_Task details_.
Copying exactly, give the lines in the material below from the one with "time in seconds" to the one with "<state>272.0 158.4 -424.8", ends included, and nothing besides.

========================================================================

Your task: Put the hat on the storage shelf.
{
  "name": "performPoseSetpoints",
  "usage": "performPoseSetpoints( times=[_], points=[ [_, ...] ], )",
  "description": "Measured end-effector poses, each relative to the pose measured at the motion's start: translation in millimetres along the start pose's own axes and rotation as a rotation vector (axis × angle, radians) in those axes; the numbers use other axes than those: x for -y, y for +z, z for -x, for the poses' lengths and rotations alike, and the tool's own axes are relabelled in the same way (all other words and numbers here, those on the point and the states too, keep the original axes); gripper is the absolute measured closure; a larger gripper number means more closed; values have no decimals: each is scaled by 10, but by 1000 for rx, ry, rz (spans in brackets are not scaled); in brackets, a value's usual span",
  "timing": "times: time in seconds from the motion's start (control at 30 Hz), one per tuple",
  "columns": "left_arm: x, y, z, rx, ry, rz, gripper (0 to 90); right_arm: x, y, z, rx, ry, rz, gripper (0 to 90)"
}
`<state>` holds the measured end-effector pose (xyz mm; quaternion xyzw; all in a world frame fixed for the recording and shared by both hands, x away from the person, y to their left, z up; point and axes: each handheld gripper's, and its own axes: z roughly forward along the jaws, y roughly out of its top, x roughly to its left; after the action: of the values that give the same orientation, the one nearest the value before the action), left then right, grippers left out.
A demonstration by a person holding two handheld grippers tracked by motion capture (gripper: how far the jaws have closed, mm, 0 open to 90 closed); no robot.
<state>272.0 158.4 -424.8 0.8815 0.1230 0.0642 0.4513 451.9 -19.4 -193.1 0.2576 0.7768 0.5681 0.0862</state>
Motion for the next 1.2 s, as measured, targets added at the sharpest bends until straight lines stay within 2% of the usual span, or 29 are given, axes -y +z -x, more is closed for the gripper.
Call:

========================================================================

_Result of this exercise_.
  "timing": "times: time in seconds from the motion's start (control at 30 Hz), one per tuple",
  "columns": "left_arm: x, y, z, rx, ry, rz, gripper (0 to 90); right_arm: x, y, z, rx, ry, rz, gripper (0 to 90)"
}
`<state>` holds the measured end-effector pose (xyz mm; quaternion xyzw; all in a world frame fixed for the recording and shared by both hands, x away from the person, y to their left, z up; point and axes: each handheld gripper's, and its own axes: z roughly forward along the jaws, y roughly out of its top, x roughly to its left; after the action: of the values that give the same orientation, the one nearest the value before the action), left then right, grippers left out.
A demonstration by a person holding two handheld grippers tracked by motion capture (gripper: how far the jaws have closed, mm, 0 open to 90 closed); no robot.
<state>272.0 158.4 -424.8 0.8815 0.1230 0.0642 0.4513 451.9 -19.4 -193.1 0.2576 0.7768 0.5681 0.0862</state>

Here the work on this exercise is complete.